*** Opening of GIVEN RECORDS ***

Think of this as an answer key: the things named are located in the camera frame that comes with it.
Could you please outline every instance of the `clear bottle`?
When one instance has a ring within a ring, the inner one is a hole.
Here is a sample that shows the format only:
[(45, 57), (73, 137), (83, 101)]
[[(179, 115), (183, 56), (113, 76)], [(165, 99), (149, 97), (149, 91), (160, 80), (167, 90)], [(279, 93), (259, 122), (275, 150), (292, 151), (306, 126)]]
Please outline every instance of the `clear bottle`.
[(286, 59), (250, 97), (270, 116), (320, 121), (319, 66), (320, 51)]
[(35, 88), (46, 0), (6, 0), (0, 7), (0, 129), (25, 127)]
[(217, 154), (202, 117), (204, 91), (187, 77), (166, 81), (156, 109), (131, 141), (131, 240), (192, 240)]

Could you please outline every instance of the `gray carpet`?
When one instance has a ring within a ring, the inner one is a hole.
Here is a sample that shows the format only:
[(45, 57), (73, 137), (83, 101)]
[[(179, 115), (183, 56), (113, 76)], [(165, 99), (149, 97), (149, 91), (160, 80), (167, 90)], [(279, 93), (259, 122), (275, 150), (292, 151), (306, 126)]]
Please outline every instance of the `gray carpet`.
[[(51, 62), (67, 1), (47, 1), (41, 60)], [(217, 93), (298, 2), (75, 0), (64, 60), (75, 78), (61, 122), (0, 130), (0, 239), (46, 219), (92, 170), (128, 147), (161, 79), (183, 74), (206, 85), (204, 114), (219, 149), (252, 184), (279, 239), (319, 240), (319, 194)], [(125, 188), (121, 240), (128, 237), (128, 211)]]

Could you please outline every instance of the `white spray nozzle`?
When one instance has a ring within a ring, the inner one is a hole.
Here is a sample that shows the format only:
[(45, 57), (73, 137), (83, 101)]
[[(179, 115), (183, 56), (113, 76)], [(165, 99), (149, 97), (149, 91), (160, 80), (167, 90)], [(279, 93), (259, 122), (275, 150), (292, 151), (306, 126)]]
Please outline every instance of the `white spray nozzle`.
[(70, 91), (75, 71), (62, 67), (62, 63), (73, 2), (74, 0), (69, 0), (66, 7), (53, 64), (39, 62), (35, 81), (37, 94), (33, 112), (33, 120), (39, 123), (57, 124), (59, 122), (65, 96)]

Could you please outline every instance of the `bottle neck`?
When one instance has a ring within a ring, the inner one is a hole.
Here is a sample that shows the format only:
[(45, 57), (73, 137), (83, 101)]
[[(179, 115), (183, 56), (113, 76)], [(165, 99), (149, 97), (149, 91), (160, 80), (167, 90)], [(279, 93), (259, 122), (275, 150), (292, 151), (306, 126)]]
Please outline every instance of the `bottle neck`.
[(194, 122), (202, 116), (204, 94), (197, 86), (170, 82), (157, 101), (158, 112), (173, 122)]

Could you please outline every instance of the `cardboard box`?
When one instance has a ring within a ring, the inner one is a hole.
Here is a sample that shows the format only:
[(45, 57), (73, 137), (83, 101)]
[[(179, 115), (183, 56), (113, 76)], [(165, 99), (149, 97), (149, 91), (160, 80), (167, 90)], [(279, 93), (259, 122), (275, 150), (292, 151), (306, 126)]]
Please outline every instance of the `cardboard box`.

*** Close of GIVEN RECORDS ***

> _DIRECTIONS FOR THIS TASK_
Lines with the word "cardboard" in them should be copied from the preceding records.

> _EXERCISE RESULT_
Could you please outline every instance of the `cardboard box`?
Please outline every instance of the `cardboard box`.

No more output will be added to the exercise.